__The problem__:
Below are entries; copy exactly the lines from the one with "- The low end" through the one with "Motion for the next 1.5", both included, and leave out the rest.

__Material shown__:
Segment Open

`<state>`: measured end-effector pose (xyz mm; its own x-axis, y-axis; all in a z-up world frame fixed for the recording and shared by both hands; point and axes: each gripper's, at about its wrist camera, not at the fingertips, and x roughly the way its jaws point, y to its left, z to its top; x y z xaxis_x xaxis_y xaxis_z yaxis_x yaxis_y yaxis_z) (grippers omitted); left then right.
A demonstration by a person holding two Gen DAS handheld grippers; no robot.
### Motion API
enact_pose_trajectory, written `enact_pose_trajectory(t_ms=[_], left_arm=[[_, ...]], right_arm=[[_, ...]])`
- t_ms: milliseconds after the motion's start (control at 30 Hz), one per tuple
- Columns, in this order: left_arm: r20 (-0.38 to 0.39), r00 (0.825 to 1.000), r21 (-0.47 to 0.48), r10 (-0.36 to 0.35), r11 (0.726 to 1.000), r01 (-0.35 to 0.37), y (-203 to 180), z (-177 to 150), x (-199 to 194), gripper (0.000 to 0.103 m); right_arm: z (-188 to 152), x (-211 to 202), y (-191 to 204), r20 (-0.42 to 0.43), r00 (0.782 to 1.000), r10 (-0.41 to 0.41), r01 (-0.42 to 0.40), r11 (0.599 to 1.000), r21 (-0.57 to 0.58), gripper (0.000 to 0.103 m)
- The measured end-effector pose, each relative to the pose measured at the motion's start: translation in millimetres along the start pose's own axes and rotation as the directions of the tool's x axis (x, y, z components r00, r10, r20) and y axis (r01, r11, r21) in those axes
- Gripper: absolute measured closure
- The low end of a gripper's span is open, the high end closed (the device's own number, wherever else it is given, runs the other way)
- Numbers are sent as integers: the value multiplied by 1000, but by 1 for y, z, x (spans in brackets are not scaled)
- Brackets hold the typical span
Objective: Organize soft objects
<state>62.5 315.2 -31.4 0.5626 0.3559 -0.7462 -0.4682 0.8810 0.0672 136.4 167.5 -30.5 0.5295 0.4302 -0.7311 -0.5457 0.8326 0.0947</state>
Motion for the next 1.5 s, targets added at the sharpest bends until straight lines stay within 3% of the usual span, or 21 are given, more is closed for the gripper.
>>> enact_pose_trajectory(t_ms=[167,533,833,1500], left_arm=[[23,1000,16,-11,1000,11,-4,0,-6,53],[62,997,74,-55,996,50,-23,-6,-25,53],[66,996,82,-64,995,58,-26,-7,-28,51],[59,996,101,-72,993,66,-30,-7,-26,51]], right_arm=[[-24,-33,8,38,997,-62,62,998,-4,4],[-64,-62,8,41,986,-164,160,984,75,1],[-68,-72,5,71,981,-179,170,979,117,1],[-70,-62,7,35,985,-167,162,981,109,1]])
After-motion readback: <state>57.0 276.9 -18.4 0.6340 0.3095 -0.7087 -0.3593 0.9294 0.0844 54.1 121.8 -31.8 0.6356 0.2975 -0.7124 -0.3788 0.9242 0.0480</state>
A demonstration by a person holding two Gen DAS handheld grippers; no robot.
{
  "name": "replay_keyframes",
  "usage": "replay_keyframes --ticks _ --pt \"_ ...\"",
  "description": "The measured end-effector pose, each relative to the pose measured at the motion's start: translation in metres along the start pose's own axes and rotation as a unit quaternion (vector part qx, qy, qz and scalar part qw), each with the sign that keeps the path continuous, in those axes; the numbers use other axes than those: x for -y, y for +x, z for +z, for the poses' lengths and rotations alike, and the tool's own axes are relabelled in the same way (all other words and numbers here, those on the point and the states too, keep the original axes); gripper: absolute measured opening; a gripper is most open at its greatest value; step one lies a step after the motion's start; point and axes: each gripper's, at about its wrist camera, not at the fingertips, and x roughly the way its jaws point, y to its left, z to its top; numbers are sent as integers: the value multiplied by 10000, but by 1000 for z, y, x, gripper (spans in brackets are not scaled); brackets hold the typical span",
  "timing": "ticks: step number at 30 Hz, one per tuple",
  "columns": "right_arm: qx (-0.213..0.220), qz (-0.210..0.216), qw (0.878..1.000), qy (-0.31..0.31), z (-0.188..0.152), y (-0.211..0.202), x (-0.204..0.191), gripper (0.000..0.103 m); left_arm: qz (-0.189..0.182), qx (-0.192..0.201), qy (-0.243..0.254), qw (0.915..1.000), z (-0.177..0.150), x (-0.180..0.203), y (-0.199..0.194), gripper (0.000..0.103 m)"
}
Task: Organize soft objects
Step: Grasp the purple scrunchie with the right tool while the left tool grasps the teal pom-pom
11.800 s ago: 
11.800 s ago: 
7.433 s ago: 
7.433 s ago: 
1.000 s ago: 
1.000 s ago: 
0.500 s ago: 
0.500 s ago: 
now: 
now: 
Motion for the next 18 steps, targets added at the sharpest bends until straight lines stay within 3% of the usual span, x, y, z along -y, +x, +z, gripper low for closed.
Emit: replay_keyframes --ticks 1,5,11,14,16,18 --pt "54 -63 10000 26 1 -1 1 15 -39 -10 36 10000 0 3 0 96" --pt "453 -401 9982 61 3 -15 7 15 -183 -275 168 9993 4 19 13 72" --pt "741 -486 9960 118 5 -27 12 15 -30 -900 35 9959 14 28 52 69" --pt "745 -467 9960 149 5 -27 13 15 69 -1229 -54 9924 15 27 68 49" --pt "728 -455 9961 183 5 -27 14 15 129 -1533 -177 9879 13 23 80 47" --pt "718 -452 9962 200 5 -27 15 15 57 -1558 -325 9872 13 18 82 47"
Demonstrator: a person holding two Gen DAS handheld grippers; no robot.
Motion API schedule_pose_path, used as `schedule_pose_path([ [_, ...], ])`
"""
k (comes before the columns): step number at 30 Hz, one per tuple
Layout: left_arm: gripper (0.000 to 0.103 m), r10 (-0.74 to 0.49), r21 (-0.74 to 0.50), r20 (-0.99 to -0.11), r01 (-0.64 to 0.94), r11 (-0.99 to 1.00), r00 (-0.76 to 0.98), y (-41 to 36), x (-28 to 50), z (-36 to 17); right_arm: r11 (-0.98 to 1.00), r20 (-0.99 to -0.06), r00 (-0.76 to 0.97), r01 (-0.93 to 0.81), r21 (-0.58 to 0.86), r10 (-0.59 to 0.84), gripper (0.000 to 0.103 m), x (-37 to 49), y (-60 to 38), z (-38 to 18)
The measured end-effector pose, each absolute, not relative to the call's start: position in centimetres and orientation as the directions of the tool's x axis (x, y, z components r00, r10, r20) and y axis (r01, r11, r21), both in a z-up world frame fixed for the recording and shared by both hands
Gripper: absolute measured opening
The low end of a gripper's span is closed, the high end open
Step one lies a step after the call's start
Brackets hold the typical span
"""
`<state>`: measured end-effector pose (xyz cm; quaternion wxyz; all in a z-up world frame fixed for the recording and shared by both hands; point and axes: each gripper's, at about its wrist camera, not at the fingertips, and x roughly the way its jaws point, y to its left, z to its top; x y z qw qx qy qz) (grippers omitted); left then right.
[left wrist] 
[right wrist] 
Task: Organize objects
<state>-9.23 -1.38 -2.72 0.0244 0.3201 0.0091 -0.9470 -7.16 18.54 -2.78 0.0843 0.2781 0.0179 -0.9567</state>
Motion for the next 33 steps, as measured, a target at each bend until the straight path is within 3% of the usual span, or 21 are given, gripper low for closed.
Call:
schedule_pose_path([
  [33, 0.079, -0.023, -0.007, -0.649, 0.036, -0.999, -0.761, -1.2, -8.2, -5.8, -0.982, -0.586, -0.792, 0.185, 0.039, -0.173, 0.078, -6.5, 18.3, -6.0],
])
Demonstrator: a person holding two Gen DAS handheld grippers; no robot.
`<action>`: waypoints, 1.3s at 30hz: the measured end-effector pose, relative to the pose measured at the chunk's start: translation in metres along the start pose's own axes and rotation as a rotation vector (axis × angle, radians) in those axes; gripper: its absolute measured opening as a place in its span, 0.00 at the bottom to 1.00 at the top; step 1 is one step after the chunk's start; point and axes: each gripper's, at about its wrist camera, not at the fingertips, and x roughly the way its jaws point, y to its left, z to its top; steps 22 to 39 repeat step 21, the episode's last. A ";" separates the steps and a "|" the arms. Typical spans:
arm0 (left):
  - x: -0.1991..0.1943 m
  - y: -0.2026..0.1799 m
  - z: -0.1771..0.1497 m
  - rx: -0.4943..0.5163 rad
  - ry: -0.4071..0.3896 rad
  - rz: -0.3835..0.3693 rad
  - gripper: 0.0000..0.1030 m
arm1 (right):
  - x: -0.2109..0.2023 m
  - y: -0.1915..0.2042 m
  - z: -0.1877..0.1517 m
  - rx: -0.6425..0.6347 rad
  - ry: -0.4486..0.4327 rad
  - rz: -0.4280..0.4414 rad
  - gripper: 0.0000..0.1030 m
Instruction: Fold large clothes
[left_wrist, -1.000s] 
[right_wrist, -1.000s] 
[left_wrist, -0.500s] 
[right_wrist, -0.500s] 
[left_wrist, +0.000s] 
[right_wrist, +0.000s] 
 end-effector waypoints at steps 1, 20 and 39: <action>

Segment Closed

__Problem solution__:
- The low end of a gripper's span is open, the high end closed (the device's own number, wherever else it is given, runs the other way)
- Numbers are sent as integers: the value multiplied by 1000, but by 1 for y, z, x (spans in brackets are not scaled)
- Brackets hold the typical span
Objective: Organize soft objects
<state>62.5 315.2 -31.4 0.5626 0.3559 -0.7462 -0.4682 0.8810 0.0672 136.4 167.5 -30.5 0.5295 0.4302 -0.7311 -0.5457 0.8326 0.0947</state>
Motion for the next 1.5 s, targets added at the sharpest bends until straight lines stay within 3% of the usual span, or 21 are given, more is closed for the gripper.

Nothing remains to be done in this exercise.